Não se pode reificar o Vazio

Não se pode reificar o Vazio

Aluno: Eu percebo que muita gente confunde o vazio do eu com insubstancialidade.
Monge Genshô:
Boa pergunta. Este termo “vazio” não é bom, mas nós não achamos nada para traduzir do japonês. Quando a gente lê o Sutra do Coração tem lá: “forma é vazio e vazio é forma”, esse vazio não significa não existência e também não significa um algo. Você não pode reificar o vazio, ou seja, dar a ele uma realidade. O que o Sutra do Coração diz é que o vazio se manifesta como forma e a forma nada mais é do que o vazio, mas o vazio nada mais é do que a forma. Todos nós aqui somos manifestações cármicas do vazio, o vazio permite que isso exista, mas ele não é algo.

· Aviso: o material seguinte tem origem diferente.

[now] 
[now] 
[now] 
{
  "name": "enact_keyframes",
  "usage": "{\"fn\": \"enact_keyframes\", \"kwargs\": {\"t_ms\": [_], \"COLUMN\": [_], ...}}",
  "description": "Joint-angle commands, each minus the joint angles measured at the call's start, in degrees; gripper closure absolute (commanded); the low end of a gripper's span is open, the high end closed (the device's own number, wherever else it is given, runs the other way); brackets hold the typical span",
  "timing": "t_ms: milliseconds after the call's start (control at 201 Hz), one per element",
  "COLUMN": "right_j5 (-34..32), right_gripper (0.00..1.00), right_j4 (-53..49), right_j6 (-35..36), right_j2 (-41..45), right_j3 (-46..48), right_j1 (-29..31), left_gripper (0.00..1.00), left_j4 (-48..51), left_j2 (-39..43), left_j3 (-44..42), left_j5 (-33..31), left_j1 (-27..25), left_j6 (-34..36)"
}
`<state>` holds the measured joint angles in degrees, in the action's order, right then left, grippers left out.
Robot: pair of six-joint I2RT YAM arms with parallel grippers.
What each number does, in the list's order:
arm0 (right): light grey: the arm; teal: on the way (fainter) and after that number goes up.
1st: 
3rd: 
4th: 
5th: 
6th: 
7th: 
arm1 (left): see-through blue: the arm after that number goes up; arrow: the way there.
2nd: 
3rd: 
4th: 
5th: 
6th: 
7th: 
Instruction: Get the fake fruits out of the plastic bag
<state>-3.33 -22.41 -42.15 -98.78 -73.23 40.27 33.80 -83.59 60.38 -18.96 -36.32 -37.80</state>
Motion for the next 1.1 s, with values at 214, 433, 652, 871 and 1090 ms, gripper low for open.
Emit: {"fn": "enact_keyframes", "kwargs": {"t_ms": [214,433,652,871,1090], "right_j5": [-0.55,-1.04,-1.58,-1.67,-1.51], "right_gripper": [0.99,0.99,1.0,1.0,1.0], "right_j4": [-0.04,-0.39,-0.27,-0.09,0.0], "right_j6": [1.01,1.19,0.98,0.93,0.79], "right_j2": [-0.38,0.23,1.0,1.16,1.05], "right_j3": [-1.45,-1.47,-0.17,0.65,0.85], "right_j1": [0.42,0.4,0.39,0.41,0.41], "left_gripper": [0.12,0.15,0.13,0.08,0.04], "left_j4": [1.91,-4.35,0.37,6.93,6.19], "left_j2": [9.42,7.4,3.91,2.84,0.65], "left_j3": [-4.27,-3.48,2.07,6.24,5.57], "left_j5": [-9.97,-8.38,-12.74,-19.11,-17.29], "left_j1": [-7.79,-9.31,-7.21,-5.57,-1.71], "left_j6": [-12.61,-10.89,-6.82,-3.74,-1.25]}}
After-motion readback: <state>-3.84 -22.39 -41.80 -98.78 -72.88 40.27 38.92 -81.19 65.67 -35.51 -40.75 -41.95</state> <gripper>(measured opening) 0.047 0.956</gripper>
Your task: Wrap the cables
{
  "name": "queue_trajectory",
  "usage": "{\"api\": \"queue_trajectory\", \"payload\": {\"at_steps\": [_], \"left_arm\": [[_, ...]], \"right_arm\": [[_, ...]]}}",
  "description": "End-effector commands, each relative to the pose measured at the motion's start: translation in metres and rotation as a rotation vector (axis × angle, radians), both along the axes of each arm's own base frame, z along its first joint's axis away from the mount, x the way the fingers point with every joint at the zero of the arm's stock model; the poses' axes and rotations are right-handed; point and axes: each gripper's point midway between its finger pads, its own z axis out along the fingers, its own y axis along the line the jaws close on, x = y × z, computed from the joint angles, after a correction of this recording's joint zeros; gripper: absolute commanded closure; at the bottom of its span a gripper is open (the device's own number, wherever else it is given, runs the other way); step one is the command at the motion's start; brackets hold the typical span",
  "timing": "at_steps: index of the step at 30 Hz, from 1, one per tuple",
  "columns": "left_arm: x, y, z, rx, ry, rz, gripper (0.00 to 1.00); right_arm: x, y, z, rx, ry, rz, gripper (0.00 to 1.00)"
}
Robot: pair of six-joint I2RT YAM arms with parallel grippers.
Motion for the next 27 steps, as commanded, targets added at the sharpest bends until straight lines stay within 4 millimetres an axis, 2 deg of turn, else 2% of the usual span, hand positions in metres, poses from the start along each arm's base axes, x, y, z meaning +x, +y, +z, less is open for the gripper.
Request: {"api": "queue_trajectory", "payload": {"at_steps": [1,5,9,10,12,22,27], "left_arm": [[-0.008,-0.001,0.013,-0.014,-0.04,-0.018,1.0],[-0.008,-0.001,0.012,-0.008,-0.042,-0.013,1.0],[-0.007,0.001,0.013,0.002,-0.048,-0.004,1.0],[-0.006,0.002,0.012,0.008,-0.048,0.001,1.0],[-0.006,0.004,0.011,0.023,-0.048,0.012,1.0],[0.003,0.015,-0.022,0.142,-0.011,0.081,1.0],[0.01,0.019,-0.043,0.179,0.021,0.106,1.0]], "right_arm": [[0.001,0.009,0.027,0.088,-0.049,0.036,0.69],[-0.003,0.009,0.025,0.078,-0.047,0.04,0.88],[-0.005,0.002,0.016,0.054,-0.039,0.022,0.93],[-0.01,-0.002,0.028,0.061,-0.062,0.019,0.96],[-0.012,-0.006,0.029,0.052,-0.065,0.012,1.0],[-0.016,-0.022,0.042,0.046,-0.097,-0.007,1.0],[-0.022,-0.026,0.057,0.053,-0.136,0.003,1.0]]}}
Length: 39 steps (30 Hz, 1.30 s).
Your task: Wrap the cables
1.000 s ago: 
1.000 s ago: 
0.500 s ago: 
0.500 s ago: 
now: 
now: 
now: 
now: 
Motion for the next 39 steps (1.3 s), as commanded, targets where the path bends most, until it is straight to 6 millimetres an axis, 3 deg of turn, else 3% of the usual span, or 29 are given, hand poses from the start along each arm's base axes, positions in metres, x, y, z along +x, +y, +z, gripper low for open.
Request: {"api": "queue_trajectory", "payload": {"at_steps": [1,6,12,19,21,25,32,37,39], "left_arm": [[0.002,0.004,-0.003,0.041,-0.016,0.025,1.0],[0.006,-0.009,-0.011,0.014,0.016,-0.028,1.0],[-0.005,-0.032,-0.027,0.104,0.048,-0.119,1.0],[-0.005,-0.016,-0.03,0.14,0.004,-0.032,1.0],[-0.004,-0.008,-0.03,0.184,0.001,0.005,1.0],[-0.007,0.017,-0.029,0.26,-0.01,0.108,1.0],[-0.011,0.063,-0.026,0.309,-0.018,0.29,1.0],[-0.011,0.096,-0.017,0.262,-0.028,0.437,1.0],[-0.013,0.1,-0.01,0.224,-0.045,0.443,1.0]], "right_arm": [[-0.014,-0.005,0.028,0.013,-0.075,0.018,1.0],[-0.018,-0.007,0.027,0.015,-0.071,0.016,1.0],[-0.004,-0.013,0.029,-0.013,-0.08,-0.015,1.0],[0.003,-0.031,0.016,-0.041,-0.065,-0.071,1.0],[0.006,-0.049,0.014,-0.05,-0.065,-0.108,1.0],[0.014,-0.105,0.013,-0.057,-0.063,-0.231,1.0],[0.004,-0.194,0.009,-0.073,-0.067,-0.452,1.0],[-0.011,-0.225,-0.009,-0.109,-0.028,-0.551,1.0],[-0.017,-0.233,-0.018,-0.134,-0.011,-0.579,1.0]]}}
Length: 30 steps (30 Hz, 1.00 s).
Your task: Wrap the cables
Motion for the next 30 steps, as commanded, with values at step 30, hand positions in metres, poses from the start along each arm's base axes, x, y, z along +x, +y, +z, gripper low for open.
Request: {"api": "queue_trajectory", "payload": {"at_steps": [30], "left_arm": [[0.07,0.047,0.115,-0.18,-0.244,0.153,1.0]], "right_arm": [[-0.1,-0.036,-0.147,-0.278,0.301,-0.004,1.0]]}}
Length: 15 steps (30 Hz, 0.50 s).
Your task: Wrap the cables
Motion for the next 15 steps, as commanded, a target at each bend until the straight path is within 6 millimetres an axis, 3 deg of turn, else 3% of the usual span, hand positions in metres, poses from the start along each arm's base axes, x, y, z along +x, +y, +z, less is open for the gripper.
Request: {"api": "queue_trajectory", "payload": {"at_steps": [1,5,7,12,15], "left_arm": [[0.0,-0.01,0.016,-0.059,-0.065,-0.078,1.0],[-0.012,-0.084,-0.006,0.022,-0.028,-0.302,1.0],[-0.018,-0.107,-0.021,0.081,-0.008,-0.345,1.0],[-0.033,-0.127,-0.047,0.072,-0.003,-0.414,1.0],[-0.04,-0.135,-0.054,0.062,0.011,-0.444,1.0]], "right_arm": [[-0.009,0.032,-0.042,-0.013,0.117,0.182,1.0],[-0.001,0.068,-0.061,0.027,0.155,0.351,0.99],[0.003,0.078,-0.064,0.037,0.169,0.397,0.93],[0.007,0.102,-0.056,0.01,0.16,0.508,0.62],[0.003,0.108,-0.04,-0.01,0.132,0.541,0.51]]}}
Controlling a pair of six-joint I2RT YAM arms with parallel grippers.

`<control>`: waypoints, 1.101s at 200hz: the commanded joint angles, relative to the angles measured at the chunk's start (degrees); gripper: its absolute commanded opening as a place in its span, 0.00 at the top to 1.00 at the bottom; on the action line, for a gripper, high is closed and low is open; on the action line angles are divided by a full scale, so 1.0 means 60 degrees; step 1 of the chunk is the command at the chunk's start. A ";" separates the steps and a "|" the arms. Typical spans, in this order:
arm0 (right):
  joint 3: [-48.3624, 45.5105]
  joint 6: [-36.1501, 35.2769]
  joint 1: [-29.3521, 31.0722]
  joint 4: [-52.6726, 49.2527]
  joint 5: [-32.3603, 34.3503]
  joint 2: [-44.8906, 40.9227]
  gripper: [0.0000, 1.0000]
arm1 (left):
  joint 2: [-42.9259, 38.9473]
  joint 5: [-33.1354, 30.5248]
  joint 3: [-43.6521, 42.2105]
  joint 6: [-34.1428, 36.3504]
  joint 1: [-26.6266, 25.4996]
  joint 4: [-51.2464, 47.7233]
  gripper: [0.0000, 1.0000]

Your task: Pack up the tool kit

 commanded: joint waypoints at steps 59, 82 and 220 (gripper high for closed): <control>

Uma analogia para exemplificar. Nós olhamos o mar e vemos todas as ondas. Quando você olha o mar, você está vendo nada mais do que ondas, agora imaginem que nós pegamos uma lâmina e cortamos toda a superfície do mar para tirar toda essa manifestação de onda, de modo que seja possível ver o mar real. Tiro todas as ondas, a espuma, a agitação e imediatamente a superfície que resta se ondula e se agita. Quando você vê de novo: é forma. Por mais que você corte a forma para tentar ver o vazio embaixo, a única coisa que pode aparecer é a forma. Toda forma nada mais é que agitação no vazio. O vazio é forma e a forma é vazio.
Isso me lembra a primeira estrofe de um poema do Gonçalves Dias chamado “A tempestade”. Ele começa assim: “um raio/ fulgura/ no espaço/ esparso/ de luz/ e trêmulo/ e puro/ se aviva/ se esquiva/ rutila/ seduz”. É isso que a forma faz: surge, seduz, rutila e se agita. Depois o poema continua com versos de mais sílabas e vai indo até versos de doze silabas, até que reduz de novo para estrofes cada vez menores e termina com versos de duas sílabas. É uma obra-prima e é toda sobre a forma. A forma surge e desaparece, mas o que resta? Nada, só a base na qual ela se manifesta. Esse ensinamento é bastante difícil.
O Sutra do Coração no início diz que o Bodhisattva meditava profundamente e então viu claramente o vazio dos cinco agregados. Nesse momento ele viu que todas as coisas na verdade são vazias e o Sutra continua com: “óh, Shariputra, forma é vazio e vazio é forma, forma nada mais é que vazio e vazio nada mais é que forma”. Quando compreende isso, o Bodhisattva livra-se instantaneamente de toda dor e sofrimento, mas para ver isso com imensa clareza você precisaria entender que é manifestação da forma e seus filhos também. Todos são temporários. Surgem e desaparecem. Não existe início e nem cessação. Não existe olho, ouvido, nariz, mente, etc.
O ensinamento do Sutra do Coração sintetiza os ensinamentos de 600 Sutras chamados Sutras Prajna Paramita, ou Sutras da compreensão da outra margem. Essa é uma ideia de que existe um rio da ignorância e você está nessa margem. Quando consegue atravessar, chega na margem da sabedoria. Você usa o budismo para atravessar o rio, o budismo é então um barco e quando você chega na outra margem pode abandoná-lo, porque ele era só um veículo. O que acontece com o Bodhisattva é que quando ele chega do outro lado, olha para trás e vê na margem da ignorância muitos seres em sofrimento, então volta e vem buscar os outros. Ele não desiste e fica atravessando inúmeras vezes para levar pessoas para a outra margem, agindo com compaixão. Por isso no fim da noite nós recitamos os votos do Bodhisattva e o primeiro deles é: os seres são inumeráveis e eu faço voto de libertá-los todos. Libertá-los do quê? Do sofrimento. Eu faço o voto e ele é impossível, eu nunca vou parar de atravessar o rio, porque os seres são inumeráveis. Esse é o sentido de vazio e forma; o sentido de ignorância e sabedoria; isso é que é o budismo: um veículo. Existem muitos veículos possíveis para atravessar um rio, não há um que seja melhor. Pode ser que o Zen seja melhor para você, mas não é necessariamente melhor para as outras pessoas, por isso não dizemos que temos a verdade ou que temos o melhor caminho. Isso seria tolice. Seria mais uma forma de vaidade.